Ist der Himmel blau?
Ich ging die Stufen nach oben, Schritt für Schritt hinauf, und fragte mich, ob das ein symbolischer Akt war. Stufensteigen als Zeichen dafür, dass ich hochkommen konnte? Ich bezahlte bargeldlos an der Kassa und fragte mich, ob das ein symbolischer Akt war. Bargeldloses Zahlen als Zeichen dafür, dass ich das, was zählt, nicht unbedingt sehen musste?

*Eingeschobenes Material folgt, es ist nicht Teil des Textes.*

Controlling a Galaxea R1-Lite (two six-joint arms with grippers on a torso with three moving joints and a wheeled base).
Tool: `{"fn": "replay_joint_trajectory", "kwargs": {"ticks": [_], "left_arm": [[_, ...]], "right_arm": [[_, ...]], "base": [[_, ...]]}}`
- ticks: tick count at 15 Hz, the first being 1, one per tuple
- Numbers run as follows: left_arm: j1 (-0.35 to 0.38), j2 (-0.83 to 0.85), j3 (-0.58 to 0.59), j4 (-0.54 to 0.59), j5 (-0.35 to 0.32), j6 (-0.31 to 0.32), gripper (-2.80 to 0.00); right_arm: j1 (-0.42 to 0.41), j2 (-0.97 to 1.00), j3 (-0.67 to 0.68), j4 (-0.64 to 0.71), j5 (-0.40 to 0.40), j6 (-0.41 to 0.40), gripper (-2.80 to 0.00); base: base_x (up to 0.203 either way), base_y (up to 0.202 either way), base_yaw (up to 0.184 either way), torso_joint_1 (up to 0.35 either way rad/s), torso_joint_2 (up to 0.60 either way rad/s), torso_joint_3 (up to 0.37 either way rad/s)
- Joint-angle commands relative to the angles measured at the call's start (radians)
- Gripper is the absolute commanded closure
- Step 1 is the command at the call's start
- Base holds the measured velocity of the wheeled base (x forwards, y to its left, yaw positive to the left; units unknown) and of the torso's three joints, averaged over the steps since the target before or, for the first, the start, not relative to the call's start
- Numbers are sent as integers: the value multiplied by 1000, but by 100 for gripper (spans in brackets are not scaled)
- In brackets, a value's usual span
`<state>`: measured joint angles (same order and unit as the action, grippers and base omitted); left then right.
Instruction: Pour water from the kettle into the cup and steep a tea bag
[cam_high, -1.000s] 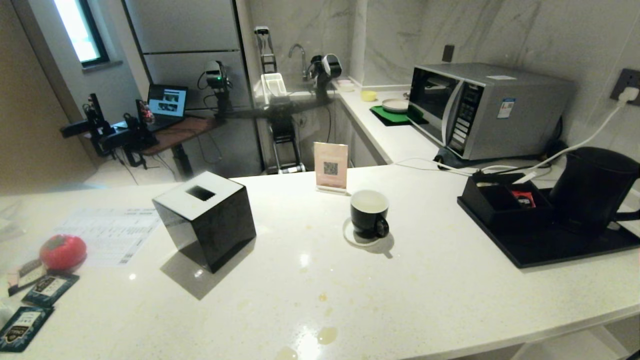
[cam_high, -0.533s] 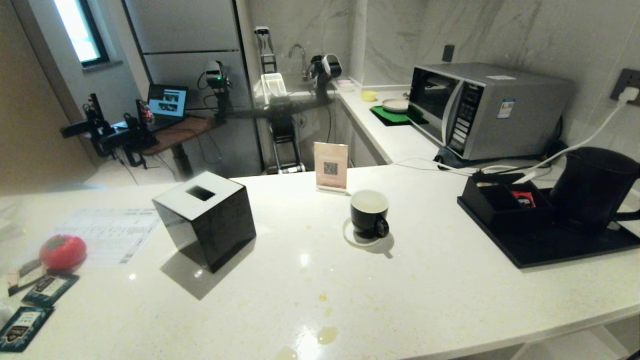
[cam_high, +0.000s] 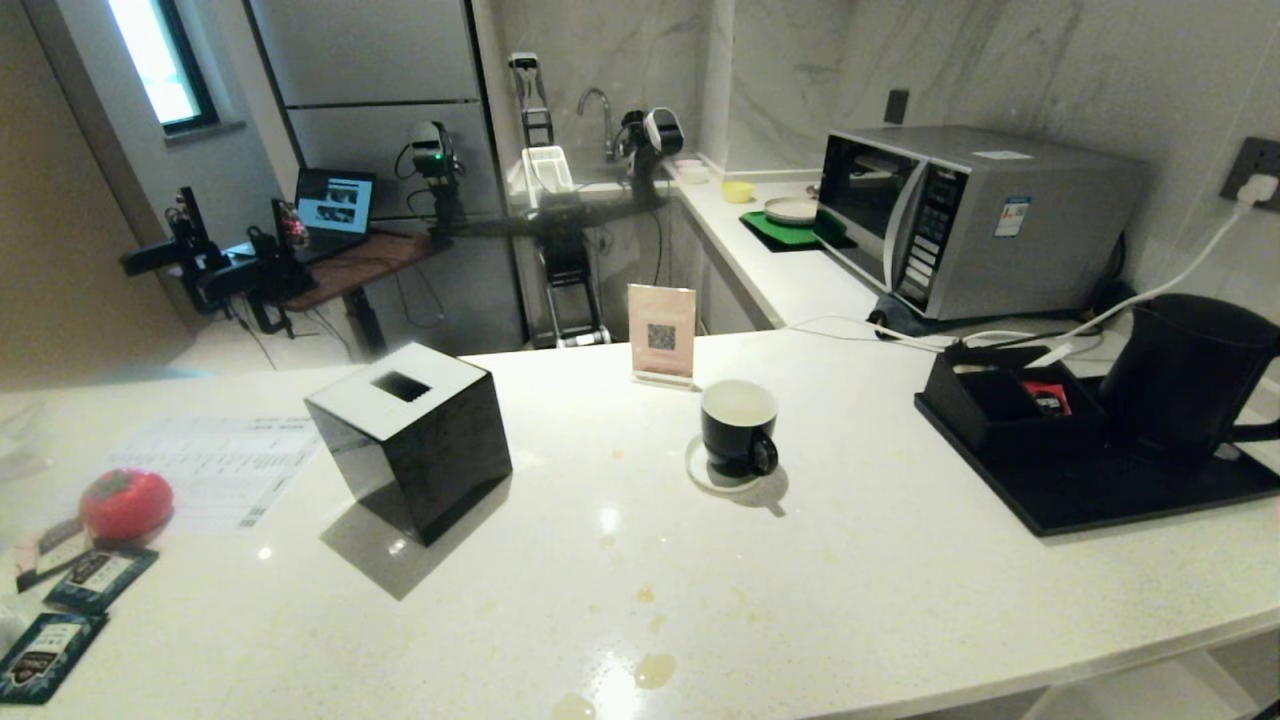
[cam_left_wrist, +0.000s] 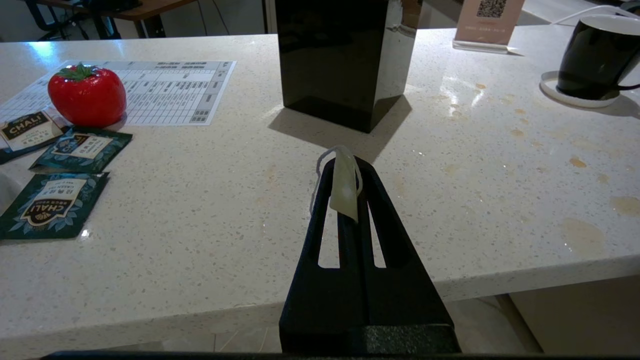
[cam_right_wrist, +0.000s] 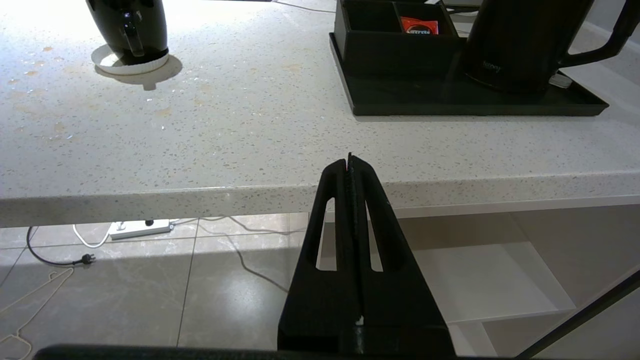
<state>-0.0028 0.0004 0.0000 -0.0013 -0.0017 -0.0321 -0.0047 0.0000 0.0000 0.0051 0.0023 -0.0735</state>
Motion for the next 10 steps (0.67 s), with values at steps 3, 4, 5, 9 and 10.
{"fn": "replay_joint_trajectory", "kwargs": {"ticks": [3,4,5,9,10], "left_arm": [[0,0,0,0,0,0,0],[0,1,0,0,0,0,0],[0,0,0,0,0,0,0],[0,0,0,0,0,0,0],[0,0,0,0,0,0,0]], "right_arm": [[0,1,0,1,0,0,0],[0,1,0,0,0,0,0],[0,0,0,-1,-1,0,0],[0,0,0,-1,-1,-2,0],[0,0,0,-1,-1,-2,0]], "base": [[0,0,0,0,0,0],[0,0,0,0,0,0],[0,0,0,0,0,0],[0,0,0,0,0,0],[0,0,0,0,0,0]]}}
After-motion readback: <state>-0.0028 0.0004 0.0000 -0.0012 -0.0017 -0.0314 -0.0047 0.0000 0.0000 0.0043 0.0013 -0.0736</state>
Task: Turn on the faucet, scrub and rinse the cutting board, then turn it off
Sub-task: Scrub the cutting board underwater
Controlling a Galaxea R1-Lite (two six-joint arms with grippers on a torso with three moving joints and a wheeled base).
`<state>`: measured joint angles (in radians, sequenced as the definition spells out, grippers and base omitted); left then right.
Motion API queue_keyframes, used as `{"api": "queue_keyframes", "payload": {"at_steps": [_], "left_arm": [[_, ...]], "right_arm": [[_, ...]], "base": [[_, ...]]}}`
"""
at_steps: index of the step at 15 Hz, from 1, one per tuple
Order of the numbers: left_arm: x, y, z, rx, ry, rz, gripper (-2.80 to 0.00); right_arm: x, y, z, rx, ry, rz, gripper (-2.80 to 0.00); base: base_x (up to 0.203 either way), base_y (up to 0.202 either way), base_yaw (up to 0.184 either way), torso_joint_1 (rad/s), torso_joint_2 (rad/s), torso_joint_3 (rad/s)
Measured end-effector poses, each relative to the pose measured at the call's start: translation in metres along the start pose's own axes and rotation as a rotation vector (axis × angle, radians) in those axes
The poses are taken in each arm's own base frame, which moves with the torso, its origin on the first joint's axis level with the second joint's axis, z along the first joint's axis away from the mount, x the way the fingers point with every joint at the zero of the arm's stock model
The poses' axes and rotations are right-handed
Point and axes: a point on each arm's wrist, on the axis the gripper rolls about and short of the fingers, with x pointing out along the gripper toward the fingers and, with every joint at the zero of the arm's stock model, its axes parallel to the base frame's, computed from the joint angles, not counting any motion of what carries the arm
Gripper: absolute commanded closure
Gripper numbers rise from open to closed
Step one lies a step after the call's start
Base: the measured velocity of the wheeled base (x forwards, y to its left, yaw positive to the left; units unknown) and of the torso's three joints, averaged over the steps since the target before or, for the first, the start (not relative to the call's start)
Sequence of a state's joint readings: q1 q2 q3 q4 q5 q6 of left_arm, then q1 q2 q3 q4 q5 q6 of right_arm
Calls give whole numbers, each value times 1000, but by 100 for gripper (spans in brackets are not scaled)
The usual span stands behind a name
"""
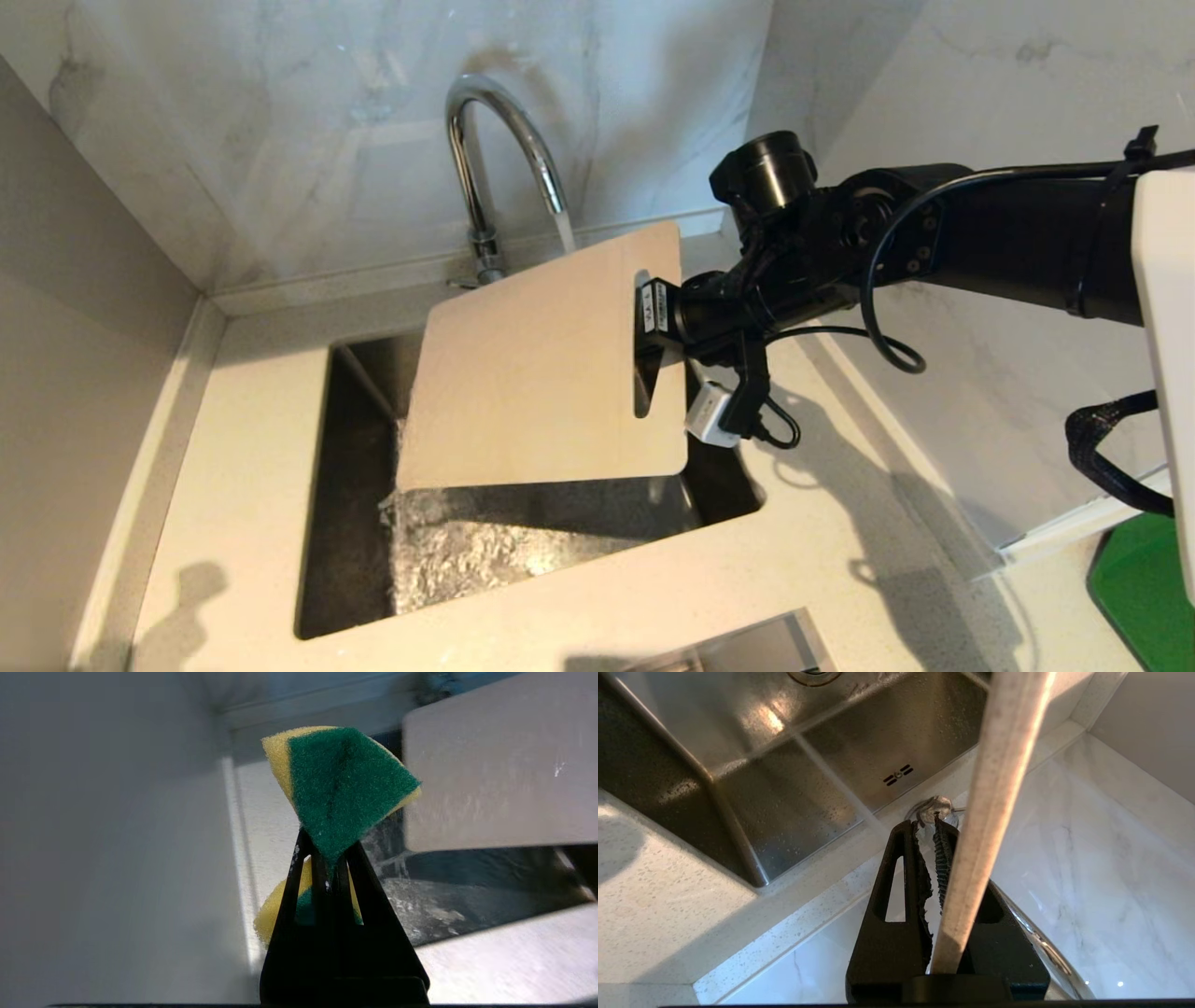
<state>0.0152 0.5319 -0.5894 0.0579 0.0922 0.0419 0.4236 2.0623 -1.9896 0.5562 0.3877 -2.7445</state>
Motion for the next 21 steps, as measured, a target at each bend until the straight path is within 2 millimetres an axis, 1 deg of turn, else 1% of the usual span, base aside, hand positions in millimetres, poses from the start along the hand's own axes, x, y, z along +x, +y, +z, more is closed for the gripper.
{"api": "queue_keyframes", "payload": {"at_steps": [3,5,7,9,12,17,19,21], "left_arm": [[40,2,29,21,48,114,0],[68,5,43,44,54,162,0],[97,9,54,67,50,195,0],[126,12,60,74,76,206,0],[170,14,56,77,150,202,0],[248,8,38,84,271,159,0],[274,-3,28,78,311,126,0],[287,-24,17,37,352,63,0]], "right_arm": [[-1,-1,0,-1,-2,-2,0],[-2,-1,1,1,-4,1,0],[-4,-2,0,-1,1,0,0],[-5,-3,0,-2,3,-2,0],[-7,-4,0,-2,3,-1,0],[-8,-4,1,1,-4,1,0],[-8,-6,1,-2,-6,-2,0],[-8,-8,2,-5,-8,-6,0]], "base": [[0,0,0,0,0,0],[0,0,0,0,0,0],[0,0,0,0,0,0],[0,0,0,0,0,0],[0,0,0,0,0,0],[0,0,0,0,0,0],[0,0,0,0,0,0],[0,0,0,0,0,0]]}}
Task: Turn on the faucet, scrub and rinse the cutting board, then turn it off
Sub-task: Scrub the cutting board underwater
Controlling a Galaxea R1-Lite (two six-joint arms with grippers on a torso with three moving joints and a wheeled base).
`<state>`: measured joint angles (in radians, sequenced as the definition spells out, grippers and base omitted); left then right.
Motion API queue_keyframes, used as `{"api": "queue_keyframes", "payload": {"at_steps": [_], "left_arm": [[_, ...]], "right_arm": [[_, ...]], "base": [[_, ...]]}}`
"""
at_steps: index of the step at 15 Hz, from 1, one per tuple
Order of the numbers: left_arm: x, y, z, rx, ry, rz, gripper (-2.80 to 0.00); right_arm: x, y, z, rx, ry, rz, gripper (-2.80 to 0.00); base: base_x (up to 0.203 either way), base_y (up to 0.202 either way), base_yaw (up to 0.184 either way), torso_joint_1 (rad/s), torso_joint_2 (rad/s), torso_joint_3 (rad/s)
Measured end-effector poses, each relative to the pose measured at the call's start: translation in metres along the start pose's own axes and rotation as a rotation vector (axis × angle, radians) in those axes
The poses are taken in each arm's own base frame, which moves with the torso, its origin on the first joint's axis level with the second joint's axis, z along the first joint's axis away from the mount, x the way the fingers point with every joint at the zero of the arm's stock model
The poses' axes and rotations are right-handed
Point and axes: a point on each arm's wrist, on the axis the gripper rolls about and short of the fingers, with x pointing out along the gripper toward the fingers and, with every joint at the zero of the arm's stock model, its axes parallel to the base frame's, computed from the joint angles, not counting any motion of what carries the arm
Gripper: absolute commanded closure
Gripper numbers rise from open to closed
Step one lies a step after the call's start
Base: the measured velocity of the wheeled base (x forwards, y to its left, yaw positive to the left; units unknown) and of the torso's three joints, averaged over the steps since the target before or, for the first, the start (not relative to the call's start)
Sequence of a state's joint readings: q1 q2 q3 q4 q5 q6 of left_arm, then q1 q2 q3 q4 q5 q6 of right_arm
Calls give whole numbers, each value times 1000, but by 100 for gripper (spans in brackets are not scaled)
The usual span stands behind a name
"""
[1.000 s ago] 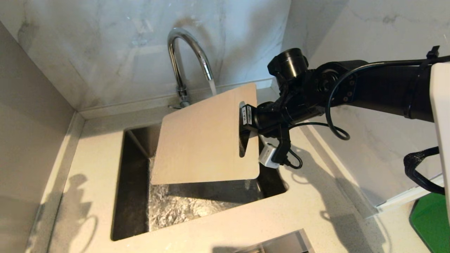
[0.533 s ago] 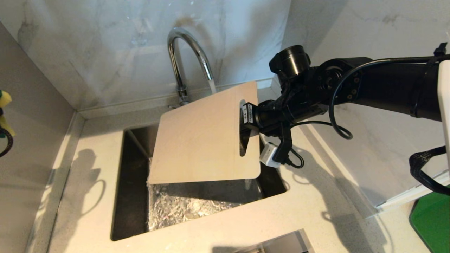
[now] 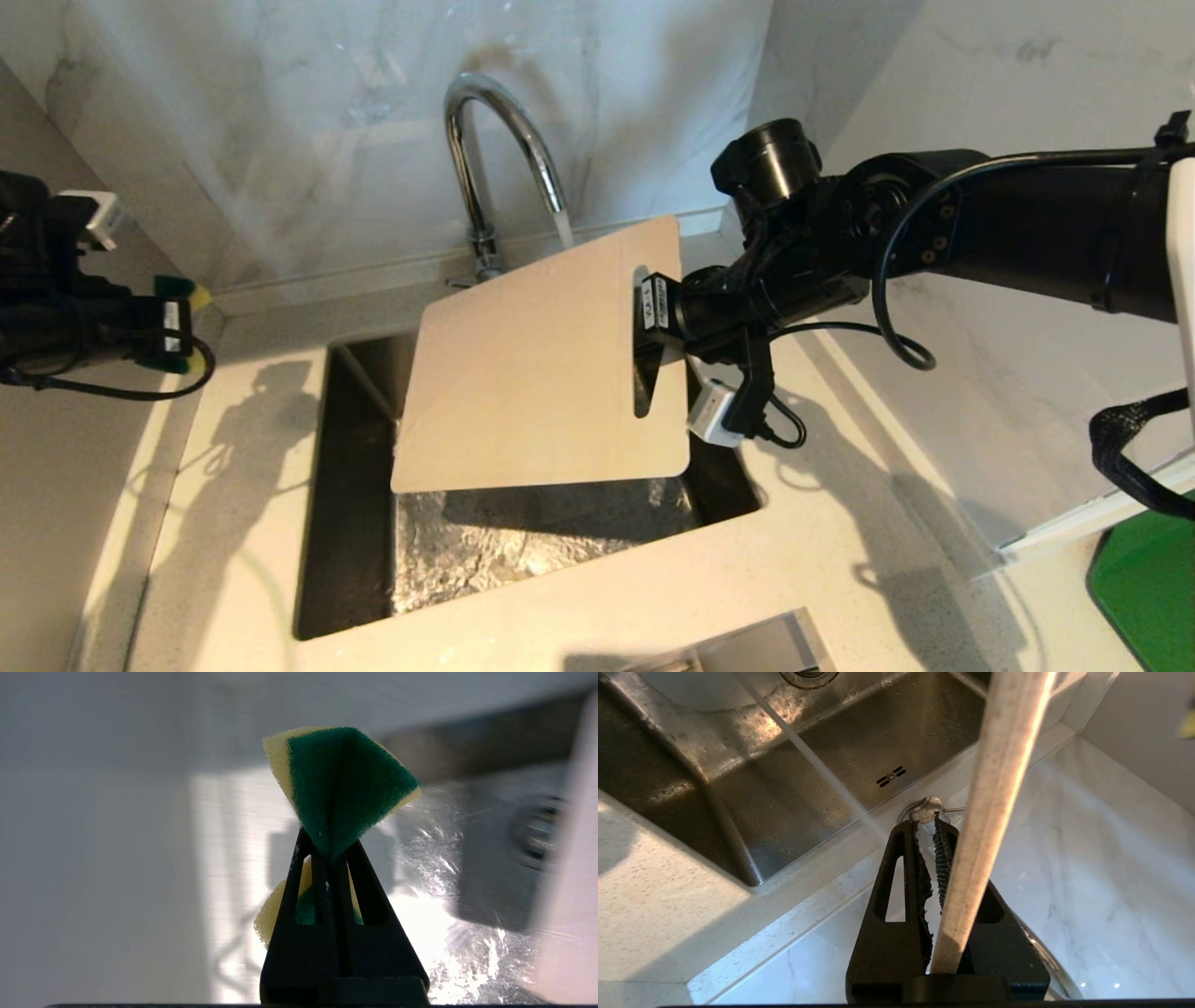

Ich machte Orangensaft und fragte mich, ob ich mehr als die Orangen auspresste. Ich schnitt mir dabei in den Finger und dachte daran, dass auch kleine Wunden ihre Bedeutung haben. Ich atmete auf und war dem Nicht-Sichtbaren dankbar. Indessen holte ich ein Pflaster für meinen Finger, stolperte dabei über den Staubsauger, war wütend, dachte und fragte mich – nichts. Dann wusch ich die Wäsche. Alles hatte verdient, wieder einmal von neu zu beginnen. Ich bügelte Blusen und überlegte, ob man im Leben alles mit Hitze geradebiegen musste. Ich nahm einen Schluck Gurken-Granatapfelkern-Wasser und ging in Gedanken der Frage nach, ob man mit Zusätzen alles schmackhaft machen konnte. Mir wurde heiß. Ich packte meine Jacke, nahm meinen Schlüssel, murmelte ein „Baba“, lies die Tür ins Schloss fallen und wünschte, dass Aus-dem-Haus-Gehen wirklich so funktionieren würde. Tatsächlich tauschte ich erst Jogginghose gegen Jeans, zog die Jeans wieder aus, weil ich einen Fleck entdeckt hatte, zog einen Rock an, weil ich keine Hose fand, suchte passende Strümpfe, ärgerte mich über Laufmaschen, putze meine Zähne, kämmte meine Haare, fragte mich, wohin Haarbänder verschwinden, drehte auf der Suche nach meiner Haube eine Runde durch die Wohnung, nahm schließlich die Schlüssel und lies die Tür ins Schloss fallen. Ich kam für mein Handy kurz wieder zurück. Warum waren manche Dinge selbst in Zeiten wichtig, in denen man sie nicht brauchte? Ich ging den Gehsteig entlang, mit einem Fuß im Schatten und dem anderen in der Sonne. Ich dachte über Entscheidungen nach. Es begann zu regnen und ich fragte mich, ob Wolken all die Tränen fallen ließen, die sich Menschen nicht trauten zu zeigen. Ich schaute zum Himmel hinauf und sah blau, obwohl ich wusste, dass der Himmel nicht blau war. Ich wunderte mich, weshalb viele Dinge nach etwas aussahen, dass sie nicht waren. Ich überlegte, ob sie dies mit Absicht taten.
Ich schaute zum Himmel und fragte mich, in welcher Welt ich lebte. Dieser Welt voller Fragen, Interpretationen und fehlenden Antworten. Fragte mich, ob in dieser Welt, die mit Symbolen überhäuft war, irgendetwas eine Bedeutung hatte. Ich schaute zum Himmel hinauf.